Which lines mention "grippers"? Show each one from the listing.

○ ○ ○ ○ ○ ○ ○

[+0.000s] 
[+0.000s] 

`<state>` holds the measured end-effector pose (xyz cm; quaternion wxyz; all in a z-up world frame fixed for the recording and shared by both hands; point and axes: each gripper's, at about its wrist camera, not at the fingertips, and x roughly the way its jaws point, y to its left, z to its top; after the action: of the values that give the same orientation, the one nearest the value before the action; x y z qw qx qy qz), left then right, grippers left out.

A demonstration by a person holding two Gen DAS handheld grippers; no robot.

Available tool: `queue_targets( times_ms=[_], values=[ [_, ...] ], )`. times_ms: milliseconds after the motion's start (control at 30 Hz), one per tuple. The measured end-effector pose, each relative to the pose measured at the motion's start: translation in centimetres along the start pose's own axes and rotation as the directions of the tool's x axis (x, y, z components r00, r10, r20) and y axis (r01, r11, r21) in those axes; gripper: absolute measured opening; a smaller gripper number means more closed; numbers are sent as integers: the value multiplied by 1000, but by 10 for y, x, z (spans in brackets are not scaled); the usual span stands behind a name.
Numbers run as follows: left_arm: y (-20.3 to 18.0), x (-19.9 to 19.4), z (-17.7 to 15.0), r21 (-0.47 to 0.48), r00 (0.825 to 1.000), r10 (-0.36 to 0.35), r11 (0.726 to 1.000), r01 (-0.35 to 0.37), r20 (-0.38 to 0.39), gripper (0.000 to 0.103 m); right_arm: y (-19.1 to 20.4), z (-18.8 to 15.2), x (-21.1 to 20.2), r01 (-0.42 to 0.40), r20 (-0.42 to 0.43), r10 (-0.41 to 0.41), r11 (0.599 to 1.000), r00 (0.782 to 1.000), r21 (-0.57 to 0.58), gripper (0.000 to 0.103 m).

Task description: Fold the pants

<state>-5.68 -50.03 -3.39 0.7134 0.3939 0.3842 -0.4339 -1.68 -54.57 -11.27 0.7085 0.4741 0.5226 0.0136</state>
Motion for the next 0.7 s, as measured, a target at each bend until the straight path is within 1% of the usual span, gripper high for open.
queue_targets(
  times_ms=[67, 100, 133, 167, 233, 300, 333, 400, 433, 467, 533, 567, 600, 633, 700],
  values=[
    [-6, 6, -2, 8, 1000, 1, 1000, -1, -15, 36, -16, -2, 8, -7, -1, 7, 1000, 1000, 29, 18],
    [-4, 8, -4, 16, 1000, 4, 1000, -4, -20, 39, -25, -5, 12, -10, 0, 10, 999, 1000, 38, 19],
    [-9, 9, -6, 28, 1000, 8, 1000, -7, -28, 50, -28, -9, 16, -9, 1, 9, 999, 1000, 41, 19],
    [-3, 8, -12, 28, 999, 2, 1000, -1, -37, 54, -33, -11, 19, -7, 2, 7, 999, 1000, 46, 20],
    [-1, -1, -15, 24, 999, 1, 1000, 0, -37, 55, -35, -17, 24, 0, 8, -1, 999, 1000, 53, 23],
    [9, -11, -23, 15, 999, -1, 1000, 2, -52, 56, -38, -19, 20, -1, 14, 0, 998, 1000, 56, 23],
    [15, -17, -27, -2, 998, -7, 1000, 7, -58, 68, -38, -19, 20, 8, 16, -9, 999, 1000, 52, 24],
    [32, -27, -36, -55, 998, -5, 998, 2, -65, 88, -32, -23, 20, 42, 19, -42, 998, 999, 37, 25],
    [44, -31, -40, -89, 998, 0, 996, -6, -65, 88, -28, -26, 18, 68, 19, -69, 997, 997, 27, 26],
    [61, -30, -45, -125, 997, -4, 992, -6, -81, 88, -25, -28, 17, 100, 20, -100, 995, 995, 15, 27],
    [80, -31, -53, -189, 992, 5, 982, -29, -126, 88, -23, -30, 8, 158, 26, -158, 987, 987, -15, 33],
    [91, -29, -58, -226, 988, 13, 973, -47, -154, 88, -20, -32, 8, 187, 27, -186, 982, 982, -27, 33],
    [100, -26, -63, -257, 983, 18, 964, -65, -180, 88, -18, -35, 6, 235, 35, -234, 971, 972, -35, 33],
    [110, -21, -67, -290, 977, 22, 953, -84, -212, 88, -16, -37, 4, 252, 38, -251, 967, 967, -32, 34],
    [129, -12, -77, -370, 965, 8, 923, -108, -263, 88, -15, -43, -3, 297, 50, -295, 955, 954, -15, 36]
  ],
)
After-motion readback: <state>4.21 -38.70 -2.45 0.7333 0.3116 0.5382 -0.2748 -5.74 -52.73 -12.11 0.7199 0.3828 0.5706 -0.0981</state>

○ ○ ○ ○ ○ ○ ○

### Response to this exercise
`<state>` holds the measured end-effector pose (xyz cm; quaternion wxyz; all in a z-up world frame fixed for the recording and shared by both hands; point and axes: each gripper's, at about its wrist camera, not at the fingertips, and x roughly the way its jaws point, y to its left, z to its top; after the action: of the values that give the same orientation, the one nearest the value before the action; x y z qw qx qy qz), left then right, grippers left out.
A demonstration by a person holding two Gen DAS handheld grippers; no robot.

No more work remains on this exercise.